Osmanlı Döneminin Konyası/ Hacıların Günlüklerinden

Osmanlı Döneminin Konya’sı, İstanbul’dan Başlayarak Anadolu Ve Kutsal Topraklara Doğru Devam Eden Ve Osmanlılar Zamanında ‘Sağ Kol Güzergâhı’ Olarak Adlandırılan Hat Üzerinde Yer Alır. Bu Güzergâh Osmanlı Haberleşmesinin (İstihbaratının) Merkezi Konumunda Olduğu Kadar Aynı Zamanda Akşehir’den Başlayarak Ilgın, Ladik, Konya, İsmil, Karapınar, Ereğli’ye Kadar Uzanan Hac Menzili. Dolayısıyla Bu Güzergâhtan Geçen Hacılar Ve Farklı Görevlerle Seyehat Eden Yolcuların Günlük Ve Notları Konya İle İlgili Gözlem Ve Deneyimlerine Dair İlginç Bilgiler İçeriyor.

En Az Bin Sene Önce “Konya’da Geçim Ucuzdur”

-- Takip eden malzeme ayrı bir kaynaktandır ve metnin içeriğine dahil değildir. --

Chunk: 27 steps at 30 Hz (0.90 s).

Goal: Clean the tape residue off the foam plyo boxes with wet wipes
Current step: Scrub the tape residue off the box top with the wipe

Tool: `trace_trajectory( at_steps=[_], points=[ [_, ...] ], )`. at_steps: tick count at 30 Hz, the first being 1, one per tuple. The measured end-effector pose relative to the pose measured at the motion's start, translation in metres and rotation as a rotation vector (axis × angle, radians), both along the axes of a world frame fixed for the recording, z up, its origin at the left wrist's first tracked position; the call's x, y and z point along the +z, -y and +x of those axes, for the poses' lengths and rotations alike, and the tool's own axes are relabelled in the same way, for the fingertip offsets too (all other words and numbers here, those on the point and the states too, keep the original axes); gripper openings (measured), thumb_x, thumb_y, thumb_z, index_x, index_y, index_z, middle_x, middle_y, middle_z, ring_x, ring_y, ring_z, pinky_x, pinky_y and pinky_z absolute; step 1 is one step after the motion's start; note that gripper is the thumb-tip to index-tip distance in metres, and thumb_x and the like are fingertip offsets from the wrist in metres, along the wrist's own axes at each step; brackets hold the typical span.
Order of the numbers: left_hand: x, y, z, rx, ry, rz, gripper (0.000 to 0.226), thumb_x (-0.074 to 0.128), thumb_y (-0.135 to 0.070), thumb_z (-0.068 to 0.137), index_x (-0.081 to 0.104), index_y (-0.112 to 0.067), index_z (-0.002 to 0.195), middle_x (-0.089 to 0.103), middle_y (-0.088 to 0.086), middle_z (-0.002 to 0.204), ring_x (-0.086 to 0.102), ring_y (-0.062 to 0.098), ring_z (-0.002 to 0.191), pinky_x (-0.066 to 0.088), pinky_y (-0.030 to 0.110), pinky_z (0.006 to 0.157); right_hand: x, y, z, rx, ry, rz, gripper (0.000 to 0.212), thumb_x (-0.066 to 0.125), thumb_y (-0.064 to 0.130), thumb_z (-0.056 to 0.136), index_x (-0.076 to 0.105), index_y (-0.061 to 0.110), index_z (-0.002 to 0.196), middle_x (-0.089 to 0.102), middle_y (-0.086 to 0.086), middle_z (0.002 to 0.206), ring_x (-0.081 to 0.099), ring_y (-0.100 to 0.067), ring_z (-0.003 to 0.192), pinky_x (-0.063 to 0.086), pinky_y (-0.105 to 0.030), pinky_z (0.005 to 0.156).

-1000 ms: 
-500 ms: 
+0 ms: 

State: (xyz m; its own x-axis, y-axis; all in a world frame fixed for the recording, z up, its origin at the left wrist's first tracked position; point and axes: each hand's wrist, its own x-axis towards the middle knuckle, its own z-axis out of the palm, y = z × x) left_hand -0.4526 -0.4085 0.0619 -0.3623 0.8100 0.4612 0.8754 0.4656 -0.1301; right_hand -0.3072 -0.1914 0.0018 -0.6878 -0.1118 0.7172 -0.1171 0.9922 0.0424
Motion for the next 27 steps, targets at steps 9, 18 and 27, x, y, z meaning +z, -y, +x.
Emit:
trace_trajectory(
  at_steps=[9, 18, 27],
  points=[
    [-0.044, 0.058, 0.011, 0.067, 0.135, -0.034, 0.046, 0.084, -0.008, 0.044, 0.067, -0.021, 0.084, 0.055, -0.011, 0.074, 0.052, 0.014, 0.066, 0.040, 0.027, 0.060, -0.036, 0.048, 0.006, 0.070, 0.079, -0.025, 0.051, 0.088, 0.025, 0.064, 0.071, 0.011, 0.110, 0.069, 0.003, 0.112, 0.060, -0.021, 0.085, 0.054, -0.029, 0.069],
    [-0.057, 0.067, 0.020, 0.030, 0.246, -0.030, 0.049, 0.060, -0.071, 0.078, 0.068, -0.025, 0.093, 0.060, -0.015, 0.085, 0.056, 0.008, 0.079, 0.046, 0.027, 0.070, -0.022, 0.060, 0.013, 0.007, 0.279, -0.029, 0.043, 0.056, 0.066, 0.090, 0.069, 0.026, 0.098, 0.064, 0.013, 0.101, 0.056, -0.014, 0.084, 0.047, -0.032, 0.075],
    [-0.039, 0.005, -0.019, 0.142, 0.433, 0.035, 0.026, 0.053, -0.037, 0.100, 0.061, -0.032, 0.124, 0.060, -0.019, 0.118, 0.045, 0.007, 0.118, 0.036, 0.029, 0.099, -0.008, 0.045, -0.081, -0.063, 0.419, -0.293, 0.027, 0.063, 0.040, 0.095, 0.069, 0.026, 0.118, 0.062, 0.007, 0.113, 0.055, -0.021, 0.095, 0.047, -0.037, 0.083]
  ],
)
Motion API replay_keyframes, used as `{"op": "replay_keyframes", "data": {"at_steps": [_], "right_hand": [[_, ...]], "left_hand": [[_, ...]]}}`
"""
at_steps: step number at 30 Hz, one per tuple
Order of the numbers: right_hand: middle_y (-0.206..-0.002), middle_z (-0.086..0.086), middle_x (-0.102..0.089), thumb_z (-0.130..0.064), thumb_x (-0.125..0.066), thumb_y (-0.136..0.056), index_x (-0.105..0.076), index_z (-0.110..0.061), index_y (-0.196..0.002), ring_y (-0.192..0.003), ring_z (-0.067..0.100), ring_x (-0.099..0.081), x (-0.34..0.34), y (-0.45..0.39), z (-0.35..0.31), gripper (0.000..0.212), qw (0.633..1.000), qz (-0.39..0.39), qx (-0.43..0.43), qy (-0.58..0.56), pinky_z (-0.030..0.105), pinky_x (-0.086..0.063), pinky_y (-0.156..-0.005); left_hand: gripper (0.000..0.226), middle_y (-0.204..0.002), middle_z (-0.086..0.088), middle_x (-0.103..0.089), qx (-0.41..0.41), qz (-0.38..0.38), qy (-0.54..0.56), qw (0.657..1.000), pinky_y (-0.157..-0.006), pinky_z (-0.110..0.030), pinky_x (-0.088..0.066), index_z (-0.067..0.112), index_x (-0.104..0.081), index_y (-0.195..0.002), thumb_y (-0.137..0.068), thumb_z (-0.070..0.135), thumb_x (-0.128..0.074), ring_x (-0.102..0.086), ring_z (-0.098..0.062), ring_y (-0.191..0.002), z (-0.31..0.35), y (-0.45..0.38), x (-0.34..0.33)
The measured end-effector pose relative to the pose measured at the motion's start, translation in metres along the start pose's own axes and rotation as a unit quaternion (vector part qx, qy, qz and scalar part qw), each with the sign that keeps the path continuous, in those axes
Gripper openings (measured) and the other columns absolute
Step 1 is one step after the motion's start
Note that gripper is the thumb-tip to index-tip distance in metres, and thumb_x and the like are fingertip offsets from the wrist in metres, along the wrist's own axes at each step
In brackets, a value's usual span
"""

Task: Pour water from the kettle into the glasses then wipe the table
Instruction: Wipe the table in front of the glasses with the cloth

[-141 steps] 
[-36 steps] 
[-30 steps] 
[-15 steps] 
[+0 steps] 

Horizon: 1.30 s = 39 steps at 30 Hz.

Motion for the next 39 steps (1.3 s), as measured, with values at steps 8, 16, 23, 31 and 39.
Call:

Bu Seyyahlardan Biri Kahire’nin Ünlü Alimlerinden Ders Alan Bedrü’d-Din İbn Raziyyi’d-Din El-Gazzi Bedrü’d-Din. 936/1529 Tarihinden İtibaren Şam’dan Başlayarak İstanbul’a Kadar Sürecek Seyahat Ediyor. Konya’ya Gelen Bedrüddin Ereğli Ve Akşehir’i Geziyor. Sonra Konya Merkeze Geliyor. Konya İle İlgili İzlenimleri Şöyle: “Konya, Güzel Bir Şehirdir. Münbit Ve Mahsuldar Ovaları Vardır. Ağaçları Çeşitli, Bahçeleri Büyük, Çarşıları Zengin, Evleri Geniş, Türbeleri Güzel, Mescitleri Şirindir. Burada Geçim De Ucuz Ve Güzeldir. Hulasa; Şehir Baştanbaşa Yüce Bir Güzelliğe, Görülmemiş Bir Bahara Maliktir.”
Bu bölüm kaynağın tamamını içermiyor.